** How to complete this task **
Copy out each line of the data below in which the string "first" appears.

** Input data **
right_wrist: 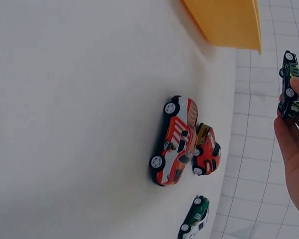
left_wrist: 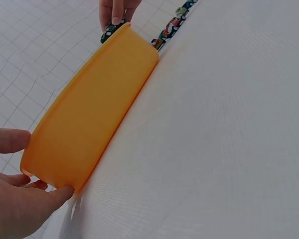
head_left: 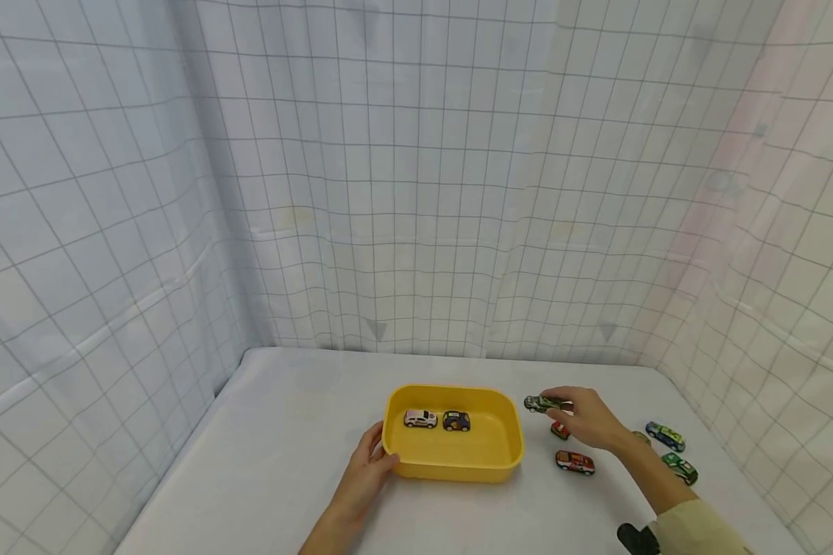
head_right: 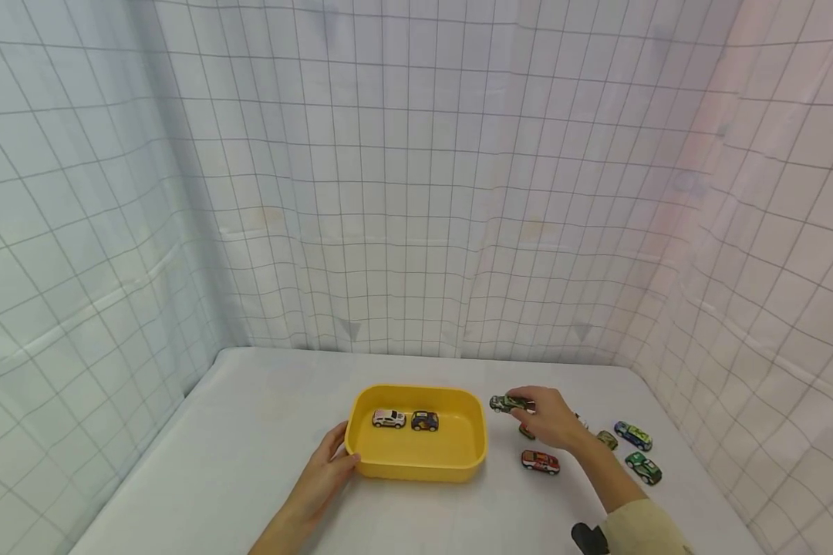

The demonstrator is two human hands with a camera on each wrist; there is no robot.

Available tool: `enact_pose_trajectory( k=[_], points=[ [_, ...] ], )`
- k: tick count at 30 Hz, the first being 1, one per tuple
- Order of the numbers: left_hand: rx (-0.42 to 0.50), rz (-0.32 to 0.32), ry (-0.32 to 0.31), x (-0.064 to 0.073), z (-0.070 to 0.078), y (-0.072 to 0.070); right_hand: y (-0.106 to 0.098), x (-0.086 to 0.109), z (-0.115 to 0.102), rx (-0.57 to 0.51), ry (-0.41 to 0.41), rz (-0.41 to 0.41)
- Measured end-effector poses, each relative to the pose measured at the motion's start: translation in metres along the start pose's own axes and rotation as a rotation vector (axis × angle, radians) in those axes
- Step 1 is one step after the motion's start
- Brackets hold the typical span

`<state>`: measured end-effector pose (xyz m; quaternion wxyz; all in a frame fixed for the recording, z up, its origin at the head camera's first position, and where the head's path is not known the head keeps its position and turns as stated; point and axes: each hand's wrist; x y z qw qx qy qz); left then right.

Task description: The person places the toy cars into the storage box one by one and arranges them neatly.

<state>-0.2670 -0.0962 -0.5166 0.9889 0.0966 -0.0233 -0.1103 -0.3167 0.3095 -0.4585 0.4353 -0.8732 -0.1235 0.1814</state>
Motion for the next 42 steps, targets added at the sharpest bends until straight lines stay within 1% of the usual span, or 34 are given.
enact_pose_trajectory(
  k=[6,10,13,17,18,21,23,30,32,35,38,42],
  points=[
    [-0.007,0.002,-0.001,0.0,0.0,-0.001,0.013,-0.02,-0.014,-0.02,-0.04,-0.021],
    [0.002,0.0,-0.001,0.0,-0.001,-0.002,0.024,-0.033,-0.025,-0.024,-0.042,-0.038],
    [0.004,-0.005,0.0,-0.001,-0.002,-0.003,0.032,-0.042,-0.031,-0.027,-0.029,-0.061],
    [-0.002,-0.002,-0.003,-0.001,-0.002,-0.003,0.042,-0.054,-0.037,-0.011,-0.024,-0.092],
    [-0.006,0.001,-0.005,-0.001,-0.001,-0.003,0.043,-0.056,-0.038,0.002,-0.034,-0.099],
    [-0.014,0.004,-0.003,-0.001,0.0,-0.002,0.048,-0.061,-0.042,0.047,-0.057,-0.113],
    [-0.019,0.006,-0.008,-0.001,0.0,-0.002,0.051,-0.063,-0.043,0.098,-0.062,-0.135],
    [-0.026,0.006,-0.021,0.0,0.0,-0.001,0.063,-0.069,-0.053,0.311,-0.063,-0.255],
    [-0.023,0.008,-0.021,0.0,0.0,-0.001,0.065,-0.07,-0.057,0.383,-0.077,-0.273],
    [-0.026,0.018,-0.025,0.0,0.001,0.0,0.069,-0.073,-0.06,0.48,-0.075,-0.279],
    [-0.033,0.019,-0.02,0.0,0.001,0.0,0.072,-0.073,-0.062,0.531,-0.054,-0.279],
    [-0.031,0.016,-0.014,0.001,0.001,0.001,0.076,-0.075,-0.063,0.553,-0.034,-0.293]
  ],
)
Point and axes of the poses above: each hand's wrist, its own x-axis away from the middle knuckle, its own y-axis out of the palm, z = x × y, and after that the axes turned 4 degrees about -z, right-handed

** Your response **
- k: tick count at 30 Hz, the first being 1, one per tuple
`<state>`: measured end-effector pose (xyz m; quaternion wxyz; all in a frame fixed for the recording, z up, its origin at the head camera's first position, and where the head's path is not known the head keeps its position and turns as stated; point and axes: each hand's wrist; x y z qw qx qy qz); left then right.

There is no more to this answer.